*TASK INSTRUCTIONS:* In your reply, write out each entry exactly as given.

___ GIVEN INFORMATION ___

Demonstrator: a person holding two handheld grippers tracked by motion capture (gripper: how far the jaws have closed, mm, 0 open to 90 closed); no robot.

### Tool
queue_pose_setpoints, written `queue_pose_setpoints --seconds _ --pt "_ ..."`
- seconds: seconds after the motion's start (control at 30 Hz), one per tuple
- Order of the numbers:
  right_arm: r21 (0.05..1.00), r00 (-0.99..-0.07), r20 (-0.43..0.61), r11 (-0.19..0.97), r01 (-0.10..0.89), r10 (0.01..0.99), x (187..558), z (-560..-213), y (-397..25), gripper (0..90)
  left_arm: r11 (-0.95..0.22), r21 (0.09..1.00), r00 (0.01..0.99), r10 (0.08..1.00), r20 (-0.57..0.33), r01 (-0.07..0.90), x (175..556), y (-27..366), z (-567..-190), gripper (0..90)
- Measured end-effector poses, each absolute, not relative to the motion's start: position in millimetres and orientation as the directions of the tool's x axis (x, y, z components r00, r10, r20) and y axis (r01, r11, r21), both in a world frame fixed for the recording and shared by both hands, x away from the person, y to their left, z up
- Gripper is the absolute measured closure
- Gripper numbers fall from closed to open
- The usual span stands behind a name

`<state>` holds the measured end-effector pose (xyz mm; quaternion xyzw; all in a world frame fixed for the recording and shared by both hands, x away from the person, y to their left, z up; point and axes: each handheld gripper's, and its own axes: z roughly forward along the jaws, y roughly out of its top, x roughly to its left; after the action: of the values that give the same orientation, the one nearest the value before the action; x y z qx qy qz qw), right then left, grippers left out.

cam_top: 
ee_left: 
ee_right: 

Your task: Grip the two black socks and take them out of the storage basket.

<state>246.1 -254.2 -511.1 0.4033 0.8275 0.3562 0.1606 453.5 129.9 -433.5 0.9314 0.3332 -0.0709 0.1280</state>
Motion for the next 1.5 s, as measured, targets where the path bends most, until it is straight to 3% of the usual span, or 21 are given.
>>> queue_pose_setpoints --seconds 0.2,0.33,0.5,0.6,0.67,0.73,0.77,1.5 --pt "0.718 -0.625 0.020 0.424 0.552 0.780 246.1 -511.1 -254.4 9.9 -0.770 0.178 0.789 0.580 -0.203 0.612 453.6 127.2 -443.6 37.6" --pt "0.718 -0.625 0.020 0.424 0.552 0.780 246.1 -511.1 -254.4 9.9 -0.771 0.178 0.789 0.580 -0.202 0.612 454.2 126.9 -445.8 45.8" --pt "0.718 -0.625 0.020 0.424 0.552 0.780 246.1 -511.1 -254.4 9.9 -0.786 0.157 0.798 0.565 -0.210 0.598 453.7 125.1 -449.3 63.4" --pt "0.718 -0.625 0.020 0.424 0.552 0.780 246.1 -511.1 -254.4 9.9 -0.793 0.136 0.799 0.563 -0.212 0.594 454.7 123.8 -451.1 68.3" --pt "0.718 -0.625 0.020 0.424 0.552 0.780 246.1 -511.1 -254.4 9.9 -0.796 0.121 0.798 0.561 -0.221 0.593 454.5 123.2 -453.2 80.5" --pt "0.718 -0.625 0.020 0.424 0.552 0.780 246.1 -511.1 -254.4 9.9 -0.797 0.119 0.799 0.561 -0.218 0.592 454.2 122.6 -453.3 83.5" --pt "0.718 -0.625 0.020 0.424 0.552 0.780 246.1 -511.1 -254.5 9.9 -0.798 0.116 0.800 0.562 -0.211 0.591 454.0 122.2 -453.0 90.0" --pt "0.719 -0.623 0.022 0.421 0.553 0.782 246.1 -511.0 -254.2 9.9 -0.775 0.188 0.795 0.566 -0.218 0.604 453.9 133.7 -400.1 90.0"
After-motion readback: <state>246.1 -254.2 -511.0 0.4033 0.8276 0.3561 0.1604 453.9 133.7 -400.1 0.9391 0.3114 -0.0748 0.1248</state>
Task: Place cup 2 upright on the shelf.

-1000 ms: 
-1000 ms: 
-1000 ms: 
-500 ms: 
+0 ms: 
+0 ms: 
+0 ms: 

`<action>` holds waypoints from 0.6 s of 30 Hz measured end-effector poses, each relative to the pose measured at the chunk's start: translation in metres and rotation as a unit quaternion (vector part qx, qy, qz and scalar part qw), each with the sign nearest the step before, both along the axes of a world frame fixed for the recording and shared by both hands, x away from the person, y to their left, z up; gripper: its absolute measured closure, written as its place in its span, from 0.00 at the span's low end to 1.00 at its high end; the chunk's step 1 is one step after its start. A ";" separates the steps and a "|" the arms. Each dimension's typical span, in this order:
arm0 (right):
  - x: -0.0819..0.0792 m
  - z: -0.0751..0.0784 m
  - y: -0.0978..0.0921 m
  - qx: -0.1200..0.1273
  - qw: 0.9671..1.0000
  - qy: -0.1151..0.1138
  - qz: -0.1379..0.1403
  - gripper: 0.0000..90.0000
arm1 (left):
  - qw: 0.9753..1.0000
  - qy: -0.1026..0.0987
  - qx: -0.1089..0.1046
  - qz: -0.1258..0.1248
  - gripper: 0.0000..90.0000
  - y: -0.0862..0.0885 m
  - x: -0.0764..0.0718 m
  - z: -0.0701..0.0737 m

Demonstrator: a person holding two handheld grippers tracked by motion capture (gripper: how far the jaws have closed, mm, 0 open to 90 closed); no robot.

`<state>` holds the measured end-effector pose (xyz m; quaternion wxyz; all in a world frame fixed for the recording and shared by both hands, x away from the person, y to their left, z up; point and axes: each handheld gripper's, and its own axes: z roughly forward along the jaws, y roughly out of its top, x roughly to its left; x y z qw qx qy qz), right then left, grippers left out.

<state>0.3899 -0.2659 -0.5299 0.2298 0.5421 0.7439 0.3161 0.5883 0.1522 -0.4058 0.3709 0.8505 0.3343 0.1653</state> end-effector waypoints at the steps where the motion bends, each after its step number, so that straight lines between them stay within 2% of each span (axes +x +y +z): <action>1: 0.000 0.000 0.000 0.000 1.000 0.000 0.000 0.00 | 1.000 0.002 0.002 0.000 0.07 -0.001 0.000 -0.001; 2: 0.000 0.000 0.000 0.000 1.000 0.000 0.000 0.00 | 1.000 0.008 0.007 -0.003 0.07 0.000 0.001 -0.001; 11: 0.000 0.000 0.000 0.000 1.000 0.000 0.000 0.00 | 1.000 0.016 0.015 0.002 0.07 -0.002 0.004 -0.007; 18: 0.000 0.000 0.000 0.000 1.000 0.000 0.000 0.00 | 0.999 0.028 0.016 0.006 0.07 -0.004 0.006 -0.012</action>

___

*OUTPUT BELOW:*
Demonstrator: a person holding two handheld grippers tracked by motion capture (gripper: how far the jaws have closed, mm, 0 open to 90 closed); no robot.

### Tool
queue_pose_setpoints, written `queue_pose_setpoints --seconds _ --pt "_ ..."`
- seconds: seconds after the motion's start (control at 30 Hz), one per tuple
- Order of the numbers:
  right_arm: r21 (0.05..1.00), r00 (-0.99..-0.07), r20 (-0.43..0.61), r11 (-0.19..0.97), r01 (-0.10..0.89), r10 (0.01..0.99), x (187..558), z (-560..-213), y (-397..25), gripper (0..90)
  left_arm: r11 (-0.95..0.22), r21 (0.09..1.00), r00 (0.01..0.99), r10 (0.08..1.00), r20 (-0.57..0.33), r01 (-0.07..0.90), x (175..556), y (-27..366), z (-567..-190), gripper (0..90)
- Measured end-effector poses, each absolute, not relative to the motion's start: position in millimetres and orientation as the directions of the tool's x axis (x, y, z components r00, r10, r20) and y axis (r01, r11, r21), both in a world frame fixed for the recording and shared by both hands, x away from the person, y to their left, z up
- Gripper is the absolute measured closure
- Gripper numbers fall from closed to open
- The usual span stands behind a name

`<state>` holds the measured end-effector pose (xyz mm; quaternion xyzw; all in a world frame fixed for the recording and shared by both hands, x away from the person, y to their left, z up; point and axes: each handheld gripper's, and its own axes: z roughly forward along the jaws, y roughly out of its top, x roughly to its left; after the action: of the values that give the same orientation, the one nearest the value before the action; x y z qx qy qz qw), right then left, grippers left out.

cam_top: 
ee_left: 
ee_right: 

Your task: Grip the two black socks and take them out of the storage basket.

<state>246.1 -254.2 -511.1 0.4033 0.8275 0.3562 0.1606 453.5 129.9 -433.5 0.9314 0.3332 -0.0709 0.1280</state>
Motion for the next 1.5 s, as measured, targets where the path bends most, until it is straight to 3% of the usual span, or 21 are given.
>>> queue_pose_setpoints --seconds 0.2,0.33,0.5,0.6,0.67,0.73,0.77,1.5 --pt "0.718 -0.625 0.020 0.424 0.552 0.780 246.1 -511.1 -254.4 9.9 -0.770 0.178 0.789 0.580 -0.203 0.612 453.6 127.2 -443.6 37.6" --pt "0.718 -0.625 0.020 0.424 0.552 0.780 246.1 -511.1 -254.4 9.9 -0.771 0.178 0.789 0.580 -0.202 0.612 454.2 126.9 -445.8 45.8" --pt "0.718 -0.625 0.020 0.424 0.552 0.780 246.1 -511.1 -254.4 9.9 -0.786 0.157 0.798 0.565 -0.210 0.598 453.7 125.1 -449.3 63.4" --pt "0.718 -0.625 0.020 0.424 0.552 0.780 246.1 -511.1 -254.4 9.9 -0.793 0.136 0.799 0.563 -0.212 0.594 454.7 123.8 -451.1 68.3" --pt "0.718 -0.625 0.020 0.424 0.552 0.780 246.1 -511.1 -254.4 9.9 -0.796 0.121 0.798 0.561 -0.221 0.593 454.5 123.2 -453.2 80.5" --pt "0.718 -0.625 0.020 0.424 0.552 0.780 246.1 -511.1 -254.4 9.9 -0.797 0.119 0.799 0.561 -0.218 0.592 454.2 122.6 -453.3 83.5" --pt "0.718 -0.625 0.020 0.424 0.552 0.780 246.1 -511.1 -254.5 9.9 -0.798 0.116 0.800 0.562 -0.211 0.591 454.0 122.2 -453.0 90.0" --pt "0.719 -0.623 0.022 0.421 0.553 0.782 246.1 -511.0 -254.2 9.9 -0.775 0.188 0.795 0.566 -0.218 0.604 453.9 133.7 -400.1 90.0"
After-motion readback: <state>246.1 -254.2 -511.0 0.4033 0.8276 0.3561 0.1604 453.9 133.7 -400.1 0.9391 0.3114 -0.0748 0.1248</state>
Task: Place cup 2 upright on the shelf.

-1000 ms: 
-1000 ms: 
-1000 ms: 
-500 ms: 
+0 ms: 
+0 ms: 
+0 ms: 

`<action>` holds waypoints from 0.6 s of 30 Hz measured end-effector poses, each relative to the pose measured at the chunk's start: translation in metres and rotation as a unit quaternion (vector part qx, qy, qz and scalar part qw), each with the sign nearest the step before, both along the axes of a world frame fixed for the recording and shared by both hands, x away from the person, y to their left, z up; gripper: its absolute measured closure, written as its place in its span, from 0.00 at the span's low end to 1.00 at its high end; the chunk's step 1 is one step after its start. A ";" separates the steps and a "|" the arms. Each dimension's typical span, in this order:
arm0 (right):
  - x: -0.0819..0.0792 m
  - z: -0.0751..0.0784 m
  - y: -0.0978..0.0921 m
  - qx: -0.1200..0.1273
  - qw: 0.9671..1.0000
  - qy: -0.1151..0.1138
  - qz: -0.1379..0.1403
  - gripper: 0.0000..90.0000
arm1 (left):
  - qw: 0.9753..1.0000
  - qy: -0.1026..0.0987
  - qx: -0.1089..0.1046
  - qz: -0.1258..0.1248
  - gripper: 0.0000..90.0000
  - y: -0.0862..0.0885 m
  - x: -0.0764..0.0718 m
  - z: -0.0701..0.0737 m

Demonstrator: a person holding two handheld grippers tracked by motion capture (gripper: how far the jaws have closed, mm, 0 open to 90 closed); no robot.

`<state>` holds the measured end-effector pose (xyz m; quaternion wxyz; all in a world frame fixed for the recording and shared by both hands, x away from the person, y to their left, z up; point and axes: each handheld gripper's, and its own axes: z roughly forward along the jaws, y roughly out of its top, x roughly to its left; x y z qw qx qy qz), right then left, grippers left out.

<state>0.3899 -0.2659 -0.5299 0.2298 0.5421 0.7439 0.3161 0.5883 0.1522 -0.4058 0.3709 0.8505 0.3343 0.1653</state> end-effector waypoints at the steps where the motion bends, each after its step number, so that straight lines between them stay within 2% of each span (axes +x +y +z): <action>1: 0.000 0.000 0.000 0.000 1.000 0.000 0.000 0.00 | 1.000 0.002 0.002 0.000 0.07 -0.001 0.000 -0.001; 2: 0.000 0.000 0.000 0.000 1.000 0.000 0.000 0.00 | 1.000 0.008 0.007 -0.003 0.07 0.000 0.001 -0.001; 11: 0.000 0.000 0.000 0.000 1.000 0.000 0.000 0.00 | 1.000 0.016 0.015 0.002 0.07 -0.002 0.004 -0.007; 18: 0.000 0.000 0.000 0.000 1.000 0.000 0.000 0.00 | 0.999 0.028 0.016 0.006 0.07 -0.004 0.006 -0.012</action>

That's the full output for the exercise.